YOUR GOAL:
Give every line below again, exactly.

MATERIALS PROVIDED Start Marker

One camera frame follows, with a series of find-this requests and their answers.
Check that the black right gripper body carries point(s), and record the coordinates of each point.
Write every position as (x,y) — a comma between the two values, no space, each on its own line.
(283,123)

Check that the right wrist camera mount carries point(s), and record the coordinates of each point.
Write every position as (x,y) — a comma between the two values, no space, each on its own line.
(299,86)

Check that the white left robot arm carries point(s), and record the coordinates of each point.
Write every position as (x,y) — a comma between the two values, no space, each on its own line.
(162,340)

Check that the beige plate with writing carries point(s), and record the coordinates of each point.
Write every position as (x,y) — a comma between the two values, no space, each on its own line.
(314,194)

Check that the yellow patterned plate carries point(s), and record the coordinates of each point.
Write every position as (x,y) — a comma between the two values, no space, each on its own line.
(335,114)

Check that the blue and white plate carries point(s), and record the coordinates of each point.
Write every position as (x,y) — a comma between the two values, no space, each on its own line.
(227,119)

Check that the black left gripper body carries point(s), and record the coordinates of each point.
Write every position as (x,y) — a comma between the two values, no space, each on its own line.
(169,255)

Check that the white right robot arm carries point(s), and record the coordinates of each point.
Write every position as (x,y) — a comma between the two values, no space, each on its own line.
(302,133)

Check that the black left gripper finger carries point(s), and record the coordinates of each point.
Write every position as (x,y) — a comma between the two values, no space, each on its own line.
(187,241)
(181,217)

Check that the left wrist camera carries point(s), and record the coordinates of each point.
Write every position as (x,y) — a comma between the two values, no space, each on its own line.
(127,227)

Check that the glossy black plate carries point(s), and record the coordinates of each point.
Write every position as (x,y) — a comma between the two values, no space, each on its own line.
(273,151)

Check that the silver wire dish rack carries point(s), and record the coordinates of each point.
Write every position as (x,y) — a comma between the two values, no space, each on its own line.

MATERIALS PROVIDED End Marker

WORKED SOLUTION:
One camera frame follows, with a series of find-this requests and their answers.
Check that the black right gripper body carries point(s), and record the coordinates of each point.
Write every position as (x,y) — a comma between the two values, no space, each on its own line.
(283,123)

Check that the right wrist camera mount carries point(s), and record the coordinates of each point.
Write every position as (x,y) — a comma between the two values, no space, each on its own line.
(299,86)

Check that the white left robot arm carries point(s), and record the coordinates of each point.
Write every position as (x,y) — a comma between the two values, no space, each on its own line.
(162,340)

Check that the beige plate with writing carries point(s), and record the coordinates of each point.
Write every position as (x,y) — a comma between the two values, no space, each on its own line.
(314,194)

Check that the yellow patterned plate carries point(s), and record the coordinates of each point.
Write every position as (x,y) — a comma between the two values, no space, each on its own line.
(335,114)

Check that the blue and white plate carries point(s), and record the coordinates of each point.
Write every position as (x,y) — a comma between the two values, no space, each on its own line.
(227,119)

Check that the black left gripper body carries point(s), and record the coordinates of each point.
Write every position as (x,y) — a comma between the two values, no space, each on its own line.
(169,255)

Check that the white right robot arm carries point(s), and record the coordinates of each point.
Write every position as (x,y) — a comma between the two values, no space, each on its own line.
(302,133)

Check that the black left gripper finger carries point(s), and record the coordinates of each point.
Write every position as (x,y) — a comma between the two values, no space, each on its own line.
(187,241)
(181,217)

Check that the left wrist camera carries point(s), and record the coordinates of each point.
Write every position as (x,y) — a comma between the two values, no space, each on its own line.
(127,227)

Check that the glossy black plate carries point(s), and record the coordinates of each point.
Write every position as (x,y) — a comma between the two values, no space, each on its own line.
(273,151)

Check that the silver wire dish rack carries point(s), and record the coordinates of each point.
Write every position as (x,y) — a comma between the two values, no space, each on its own line.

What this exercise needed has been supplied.